In deze zaak heeft het Gerechtshof 's-Hertogenbosch op 12 oktober 2017 uitspraak gedaan in hoger beroep over de afwijzing van een verzoek tot opheffing van bewind. De rechthebbende, drs. [appellant], had in eerste aanleg bij de rechtbank Oost-Brabant verzocht om het bewind over zijn goederen op te heffen. Dit bewind was ingesteld op 13 augustus 2013 vanwege zijn geestelijke toestand en de noodzaak van ondersteuning bij het beheren van zijn financiën. De rechtbank had het verzoek afgewezen, waarop de rechthebbende in hoger beroep ging.
Tijdens de mondelinge behandeling op 7 september 2017 heeft de rechthebbende, bijgestaan door zijn advocaat mr. J.M. Molkenboer, zijn standpunt toegelicht. Hij voerde aan dat hij in staat is om zijn financiën te beheren en dat de rechtbank zijn verzoek onvoldoende had gemotiveerd. De bewindvoerder, mr. J.P.M. Mol, voerde echter aan dat de rechthebbende nog steeds niet in staat is om zijn vermogensrechtelijke belangen zelfstandig waar te nemen en dat het bewind noodzakelijk is om verwaarlozing te voorkomen.
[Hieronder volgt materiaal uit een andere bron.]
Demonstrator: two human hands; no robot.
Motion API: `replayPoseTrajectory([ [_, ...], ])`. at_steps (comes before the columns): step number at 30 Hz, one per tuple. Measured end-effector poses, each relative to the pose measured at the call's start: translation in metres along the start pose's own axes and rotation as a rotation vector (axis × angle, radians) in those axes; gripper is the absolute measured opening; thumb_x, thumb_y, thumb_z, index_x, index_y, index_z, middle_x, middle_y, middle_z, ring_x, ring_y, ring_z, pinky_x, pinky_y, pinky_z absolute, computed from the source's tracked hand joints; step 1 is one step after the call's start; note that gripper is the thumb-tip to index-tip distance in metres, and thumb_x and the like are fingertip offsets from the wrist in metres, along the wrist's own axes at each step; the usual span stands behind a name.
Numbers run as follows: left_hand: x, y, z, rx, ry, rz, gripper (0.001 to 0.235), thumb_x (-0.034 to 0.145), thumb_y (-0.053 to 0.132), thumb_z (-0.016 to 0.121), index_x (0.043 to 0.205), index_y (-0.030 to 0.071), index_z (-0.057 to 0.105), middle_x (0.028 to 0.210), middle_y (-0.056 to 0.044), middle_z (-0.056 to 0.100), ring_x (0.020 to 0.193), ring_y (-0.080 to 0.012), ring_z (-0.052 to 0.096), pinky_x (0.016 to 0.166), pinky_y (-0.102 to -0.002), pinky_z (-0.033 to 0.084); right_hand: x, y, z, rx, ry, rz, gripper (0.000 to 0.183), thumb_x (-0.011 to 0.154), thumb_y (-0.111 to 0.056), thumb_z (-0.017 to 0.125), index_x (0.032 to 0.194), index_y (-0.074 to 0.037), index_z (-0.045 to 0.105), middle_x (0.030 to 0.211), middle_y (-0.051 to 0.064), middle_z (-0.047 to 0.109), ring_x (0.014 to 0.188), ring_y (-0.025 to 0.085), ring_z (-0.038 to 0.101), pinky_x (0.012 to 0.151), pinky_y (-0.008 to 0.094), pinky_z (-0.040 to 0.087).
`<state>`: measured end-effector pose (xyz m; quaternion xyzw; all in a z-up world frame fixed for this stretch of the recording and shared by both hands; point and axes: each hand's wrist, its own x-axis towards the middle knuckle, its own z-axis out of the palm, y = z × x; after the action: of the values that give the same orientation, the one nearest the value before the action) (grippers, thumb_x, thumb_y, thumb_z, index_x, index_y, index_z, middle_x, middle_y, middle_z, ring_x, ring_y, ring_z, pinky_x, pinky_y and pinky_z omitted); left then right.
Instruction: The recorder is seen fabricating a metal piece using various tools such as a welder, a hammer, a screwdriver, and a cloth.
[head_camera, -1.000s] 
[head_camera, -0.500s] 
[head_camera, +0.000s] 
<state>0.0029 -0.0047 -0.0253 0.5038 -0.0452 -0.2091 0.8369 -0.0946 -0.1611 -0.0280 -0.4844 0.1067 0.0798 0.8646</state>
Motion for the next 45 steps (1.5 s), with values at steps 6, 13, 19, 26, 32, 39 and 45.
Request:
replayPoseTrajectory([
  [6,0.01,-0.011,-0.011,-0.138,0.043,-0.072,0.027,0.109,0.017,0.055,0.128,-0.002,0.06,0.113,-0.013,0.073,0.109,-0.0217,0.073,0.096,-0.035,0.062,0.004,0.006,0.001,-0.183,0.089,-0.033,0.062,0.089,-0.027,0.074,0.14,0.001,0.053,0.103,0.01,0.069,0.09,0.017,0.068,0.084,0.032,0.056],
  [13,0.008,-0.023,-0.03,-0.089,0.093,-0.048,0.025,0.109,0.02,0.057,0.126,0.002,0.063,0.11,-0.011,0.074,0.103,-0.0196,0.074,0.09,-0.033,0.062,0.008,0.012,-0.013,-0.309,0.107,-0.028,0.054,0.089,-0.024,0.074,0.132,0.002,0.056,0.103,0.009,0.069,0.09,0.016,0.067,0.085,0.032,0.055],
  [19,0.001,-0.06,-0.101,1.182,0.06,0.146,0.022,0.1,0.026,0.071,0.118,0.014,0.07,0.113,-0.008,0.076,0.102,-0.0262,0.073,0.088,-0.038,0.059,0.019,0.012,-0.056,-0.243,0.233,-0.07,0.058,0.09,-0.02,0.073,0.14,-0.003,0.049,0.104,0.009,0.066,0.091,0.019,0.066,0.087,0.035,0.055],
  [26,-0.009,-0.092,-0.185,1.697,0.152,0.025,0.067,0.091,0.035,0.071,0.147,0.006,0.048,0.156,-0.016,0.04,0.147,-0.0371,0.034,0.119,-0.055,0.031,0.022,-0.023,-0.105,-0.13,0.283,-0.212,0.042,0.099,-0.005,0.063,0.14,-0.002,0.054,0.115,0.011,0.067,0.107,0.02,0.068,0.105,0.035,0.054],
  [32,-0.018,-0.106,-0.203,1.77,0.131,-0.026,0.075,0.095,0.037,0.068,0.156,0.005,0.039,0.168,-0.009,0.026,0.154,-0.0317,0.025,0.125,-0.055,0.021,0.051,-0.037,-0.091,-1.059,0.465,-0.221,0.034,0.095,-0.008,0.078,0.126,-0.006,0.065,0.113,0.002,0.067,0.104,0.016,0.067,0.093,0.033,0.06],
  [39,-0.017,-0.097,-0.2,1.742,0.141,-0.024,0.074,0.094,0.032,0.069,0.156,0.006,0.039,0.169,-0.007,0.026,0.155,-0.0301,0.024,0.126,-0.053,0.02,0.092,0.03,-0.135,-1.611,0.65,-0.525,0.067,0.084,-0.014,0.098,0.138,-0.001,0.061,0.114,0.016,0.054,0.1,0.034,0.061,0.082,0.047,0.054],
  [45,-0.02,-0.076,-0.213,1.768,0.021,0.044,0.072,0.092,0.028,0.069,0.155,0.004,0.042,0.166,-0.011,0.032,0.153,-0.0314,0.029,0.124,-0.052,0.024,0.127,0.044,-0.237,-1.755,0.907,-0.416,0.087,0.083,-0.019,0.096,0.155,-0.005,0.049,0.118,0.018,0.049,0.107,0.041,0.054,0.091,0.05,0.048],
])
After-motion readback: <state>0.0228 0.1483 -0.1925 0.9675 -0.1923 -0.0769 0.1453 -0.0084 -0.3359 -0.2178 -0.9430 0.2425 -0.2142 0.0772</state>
Het hof heeft vastgesteld dat, hoewel de situatie van de rechthebbende is verbeterd, deze verbetering het gevolg is van het ingestelde bewind en de begeleiding die hij ontvangt. Het hof oordeelde dat de rechthebbende nog steeds niet in staat is om op een verantwoorde wijze met geld om te gaan en dat de wettelijke vereisten voor het voortzetten van het bewind nog steeds zijn vervuld. Daarom heeft het hof de beschikking van de rechtbank bekrachtigd, waarbij het verzoek tot opheffing van het bewind is afgewezen.